Can we really go on with that poor Print-module that lets the active monitor-ICM override the ICC-profiles in the files without giving the user any hint of what´s going on “behind the curtain” in the application. I wonder what the design demands really looked like when DXO’s developers developed the Print-module’s logics in Photolab. Today it is perfectly possible that a JPEG P3-file will come out as a sRGB- or a Adobe RGB-print instead of a P3-print without, you have any idea that that is exactly what happens. Do we really think that’s good enough?.

image

Yes in this case it´s written in plain text in Paintshop Pro but in Photolab they just don´t tell us at all what they are doing with the profiles in both the images when displaying the previews or when printing and that is definitely a problem. If the system converts the profiles to sRGB or Adobe RGB or if it just picks the current system-ICM for the currently active monitor setting might not matter in practice but sure it confused me to a start but what all this boils down to for me, is that we really have to understand in detail what happens in the applications not to be fooled by them.
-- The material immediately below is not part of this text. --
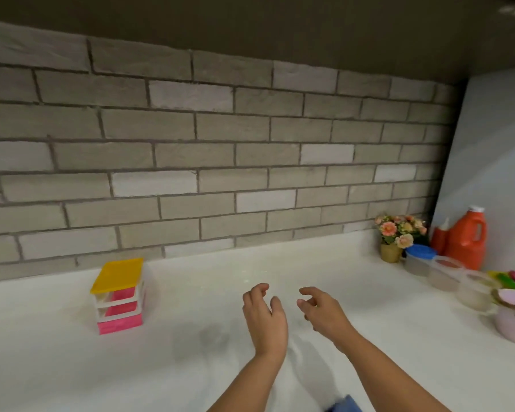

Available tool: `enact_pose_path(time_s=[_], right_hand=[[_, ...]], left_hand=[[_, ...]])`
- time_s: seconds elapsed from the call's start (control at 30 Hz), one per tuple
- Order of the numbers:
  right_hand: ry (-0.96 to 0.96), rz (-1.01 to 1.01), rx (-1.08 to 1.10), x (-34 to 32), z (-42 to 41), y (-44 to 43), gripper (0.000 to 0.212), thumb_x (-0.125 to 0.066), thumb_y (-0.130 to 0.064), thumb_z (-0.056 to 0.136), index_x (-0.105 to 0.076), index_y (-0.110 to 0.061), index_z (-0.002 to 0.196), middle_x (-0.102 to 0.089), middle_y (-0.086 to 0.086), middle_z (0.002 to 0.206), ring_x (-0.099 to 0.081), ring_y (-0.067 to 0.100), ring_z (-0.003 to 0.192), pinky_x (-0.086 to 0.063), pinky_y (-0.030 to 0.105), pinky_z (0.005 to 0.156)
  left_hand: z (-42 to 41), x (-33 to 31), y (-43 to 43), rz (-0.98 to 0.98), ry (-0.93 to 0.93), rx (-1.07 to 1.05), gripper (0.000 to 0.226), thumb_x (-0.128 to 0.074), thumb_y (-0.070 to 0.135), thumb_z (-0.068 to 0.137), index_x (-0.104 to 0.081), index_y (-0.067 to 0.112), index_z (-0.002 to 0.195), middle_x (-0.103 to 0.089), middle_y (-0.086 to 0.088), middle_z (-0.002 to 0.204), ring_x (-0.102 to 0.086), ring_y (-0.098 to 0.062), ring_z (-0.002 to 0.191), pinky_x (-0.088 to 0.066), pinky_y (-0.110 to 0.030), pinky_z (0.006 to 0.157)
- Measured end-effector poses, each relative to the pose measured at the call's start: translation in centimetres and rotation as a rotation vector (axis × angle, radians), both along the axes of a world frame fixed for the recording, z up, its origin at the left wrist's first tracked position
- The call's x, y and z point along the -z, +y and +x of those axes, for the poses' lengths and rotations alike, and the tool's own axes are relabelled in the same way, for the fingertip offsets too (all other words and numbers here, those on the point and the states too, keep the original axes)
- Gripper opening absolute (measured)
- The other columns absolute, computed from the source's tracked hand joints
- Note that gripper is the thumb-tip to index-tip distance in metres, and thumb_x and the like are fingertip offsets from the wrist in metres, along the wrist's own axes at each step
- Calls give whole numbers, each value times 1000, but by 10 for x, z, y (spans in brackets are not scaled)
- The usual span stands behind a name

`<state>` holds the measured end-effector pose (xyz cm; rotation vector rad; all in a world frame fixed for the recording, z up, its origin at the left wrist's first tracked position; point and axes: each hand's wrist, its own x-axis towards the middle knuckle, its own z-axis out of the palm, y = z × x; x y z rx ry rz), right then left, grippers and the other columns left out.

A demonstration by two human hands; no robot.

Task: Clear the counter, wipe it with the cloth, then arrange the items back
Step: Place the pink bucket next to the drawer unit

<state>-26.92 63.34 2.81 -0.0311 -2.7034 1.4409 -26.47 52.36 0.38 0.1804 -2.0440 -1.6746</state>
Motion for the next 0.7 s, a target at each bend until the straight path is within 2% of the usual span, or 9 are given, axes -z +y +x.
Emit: enact_pose_path(time_s=[0.17, 0.4, 0.57, 0.7], right_hand=[[1, 31, 55, -6, 25, 84, 33, -49, -27, 95, -53, -16, 125, -58, 1, 92, -60, 19, 88, -46, 22, 72], [-11, 51, 180, -4, 53, 188, 31, -49, -27, 94, -57, -16, 122, -63, 7, 102, -62, 22, 95, -47, 26, 76], [-16, 20, 299, 4, 58, 252, 30, -49, -27, 95, -59, -14, 119, -62, 5, 99, -59, 18, 88, -44, 25, 71], [32, 6, 437, 9, 50, 292, 29, -48, -24, 95, -61, -12, 118, -65, 7, 105, -59, 18, 91, -47, 29, 78]], left_hand=[[18, -6, 85, 21, -13, 140, 26, -41, 18, 97, -47, 22, 122, -39, 9, 116, -45, -19, 114, -39, -32, 99], [35, -3, 187, 34, -41, 224, 27, -41, 19, 98, -48, 18, 123, -41, 6, 117, -46, -19, 115, -40, -30, 97], [33, 3, 248, -31, -77, 321, 27, -40, 21, 98, -47, 18, 124, -39, 6, 115, -46, -19, 114, -40, -31, 96], [15, 2, 284, -47, -81, 403, 26, -40, 22, 98, -46, 19, 124, -39, 6, 115, -47, -19, 112, -41, -29, 95]])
Especially in Windows we live among a lot of different applications where some of them originally was developed long before Windows had any support for a lot of the functions, we have learnt to take for granted. Originally there were no support for profiles or hardware-calibrated monitors and there were no Image Color Management either at all. So many applications has built in their own color management with profile handling and others lacks it completely. Some others use the active monitor ICM-file - like Photolab. It took more than 20 years before Windows got ICM and profile handling but still a lot of applications has not got updated to take advantage of that.

I see that Capture One handles the preview in the same way as Photolab and of that reason I wonder if they all are designed the way Lightroom is and maybe even the older Adobe-applications. Adobe has always owned the graphics application world and it would not surprised me at all if both DXO and Phase One looked at how Adobe had done it in their applications.